Calibrachoa ‘Million Bells Crackling Fire’ (Suntory). As many new calibrachoas as come out each year, it is hard to be impressed with yet another. However, the striking color of ‘Crackling Fire’ stopped me long enough to put it on my top 10 list. It is still a calibrachoa, so be aware of drainage and pH requirements.
Celosia ‘China Town’ (Stokes Seed). While unusual annuals are dominating the airways, some fine breeding continues in the bedding side. This feather celosia stood out from others with the dark scarlet flowers and the deep green foliage.
Fuchsia Wind Chimes series (Bodger Botanicals, Kieft Seed). Fuchsias are the province of cool nights and warm days, and I have been getting my daily allowance of fuchsia fix here in Niagara. However, I have never seen such compact, floriferous fuchsias as the Wind Chimes. I can’t say I even like them, but boy they make you look twice and are impressive in a container.
Ipomoea ‘Sweet Caroline Red,’ ‘Bewitched’ (Bodger Botanicals, North Carolina State University). ‘Margarita’ sweet potato should be named the All North American, no, perhaps the All World annual of the last 10 years. It is everywhere, and its ability to combine with almost anything doubles its beauty and usefulness. However, the folks at Bodger Botanicals are no fools; they jumped on the new sweet potatoes and have been showing them off for a number of years. I like them all, but ‘Sweet Caroline Red’ and ‘Sweet Caroline Bewitched’ really looked good in Niagara as well as in the rest of the sites I have seen them. The only complaint I have is the confusion of the series. I see Sweet Caroline series and also SweetHeart series. I understand the difference in leaf shape, but if you look closely, leaf shape can be quite varied on the same plant. There are not enough sweet potatoes to confuse us with two different series. Call them all Sweet Caroline and simplify.

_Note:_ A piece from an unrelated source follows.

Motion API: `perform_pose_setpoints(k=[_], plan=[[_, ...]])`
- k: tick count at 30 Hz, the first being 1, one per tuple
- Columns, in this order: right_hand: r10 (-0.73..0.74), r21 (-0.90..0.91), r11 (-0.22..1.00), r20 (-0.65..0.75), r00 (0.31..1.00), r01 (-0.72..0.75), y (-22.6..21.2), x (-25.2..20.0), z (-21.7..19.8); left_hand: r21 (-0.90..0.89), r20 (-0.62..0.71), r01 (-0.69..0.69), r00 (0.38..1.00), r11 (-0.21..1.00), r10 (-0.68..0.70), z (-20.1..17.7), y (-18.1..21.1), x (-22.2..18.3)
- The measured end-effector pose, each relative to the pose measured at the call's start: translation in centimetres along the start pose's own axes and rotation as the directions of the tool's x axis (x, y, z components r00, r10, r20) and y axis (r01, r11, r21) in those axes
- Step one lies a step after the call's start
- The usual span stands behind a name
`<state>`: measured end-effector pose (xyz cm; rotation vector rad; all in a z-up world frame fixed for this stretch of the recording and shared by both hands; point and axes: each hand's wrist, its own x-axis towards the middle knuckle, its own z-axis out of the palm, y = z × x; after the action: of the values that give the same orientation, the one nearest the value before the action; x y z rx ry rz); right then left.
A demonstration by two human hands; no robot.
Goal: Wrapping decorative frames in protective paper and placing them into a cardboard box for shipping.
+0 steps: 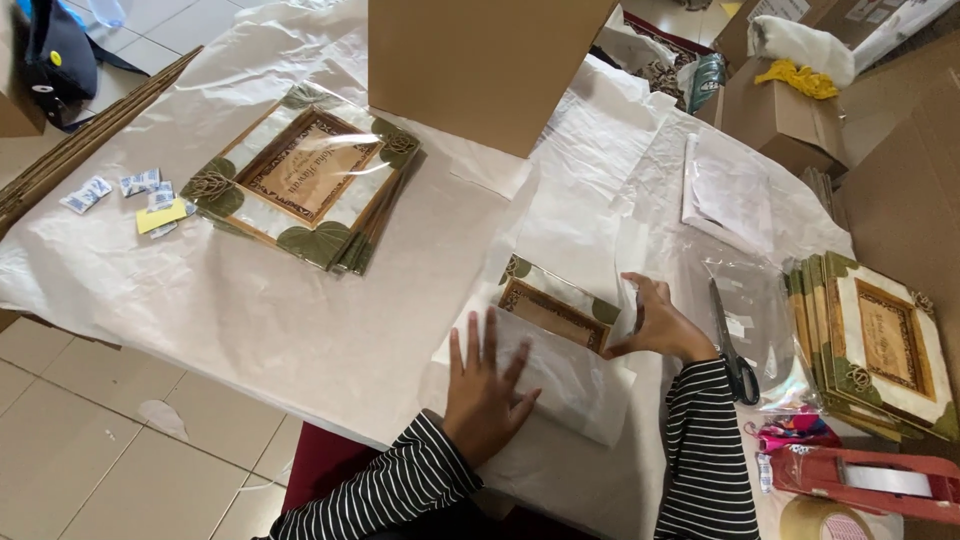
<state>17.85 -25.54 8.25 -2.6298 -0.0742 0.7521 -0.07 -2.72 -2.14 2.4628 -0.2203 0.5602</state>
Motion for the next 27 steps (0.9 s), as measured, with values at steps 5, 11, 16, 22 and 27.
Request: perform_pose_setpoints(k=[5,11,16,22,27], plan=[[0.003,0.013,1.000,-0.015,1.000,-0.003,0.3,0.3,0.0,0.012,0.027,-0.338,0.941,0.941,0.338,1.3,0.9,0.1],[0.015,-0.015,1.000,-0.007,1.000,-0.015,0.7,1.6,-0.9,-0.051,0.129,-0.373,0.917,0.926,0.377,0.3,1.3,0.4],[0.083,0.217,0.974,-0.068,0.994,-0.066,0.0,2.7,-1.7,-0.059,0.062,-0.375,0.924,0.925,0.378,0.4,1.2,0.3],[0.125,0.574,0.818,-0.234,0.964,0.033,2.4,4.9,-1.0,0.012,0.177,-0.395,0.905,0.919,0.387,0.7,1.0,0.2],[0.182,0.574,0.817,-0.341,0.922,0.051,0.7,4.1,-0.3,0.029,0.155,-0.396,0.909,0.918,0.387,1.0,0.9,0.1]])
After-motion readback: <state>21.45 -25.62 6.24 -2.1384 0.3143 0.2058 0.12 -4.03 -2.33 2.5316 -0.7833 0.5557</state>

Iresine ‘Blazing Lime’ (Ball FloraPlant). The foliage craze will not be over for a long time yet, and the introduction of ‘Blazing Rose’ a couple of years ago put this genus back in the game. I looked at ‘Blazing Lime’ and was not sure if it was worthy of discussing, but the more I looked, the more I felt it would be a good companion for ‘Blazing Rose’ and an interesting landscape plant as well.
Petunia ‘Potunia Pink’ (Dömmen). I was impressed with the plants at the OFA trade show. As 4- to 6-inch container plants, they really held a nice round shape and were particularly attractive. At the trial in Vineland, Ontario, Wayne Brown showed me a large landscape container with beautiful gentle pink flowers and a wonderful full waistline. Wayne also commented on the ease of growth and lack of photoperiodic sensitivity. I am sold.
Petunia ‘SuperCal Neon Rose’ (Sakata). Some of the best of the petunia/calibrachoa crosses can be found in the SuperCal series. More vigorous than calibrachoa and less sensitive to some of the calibrachoa problems, ‘Neon Rose’ impressed me, and I have not been easily impressed with these hybrids. Definitely worth a try for next year.
Salvia farinacea ‘Fairy Queen’ (Stokes Seed). Just as ‘Margarita’ sweet potato is everywhere, so is ‘Victoria’ salvia. So when another blue salvia emerges, it will always have a tough time competing. ‘Fairy Queen’ should find a place, however, in that blue/white color niche that has evolved recently in designers’ genre. I revisited this cultivar at the Stokes trials many times, commenting on the habit, the color, the uniformity and the stem strength. Is there a market for a bicolor salvia? In this case, I believe the performance may satisfy many doubters.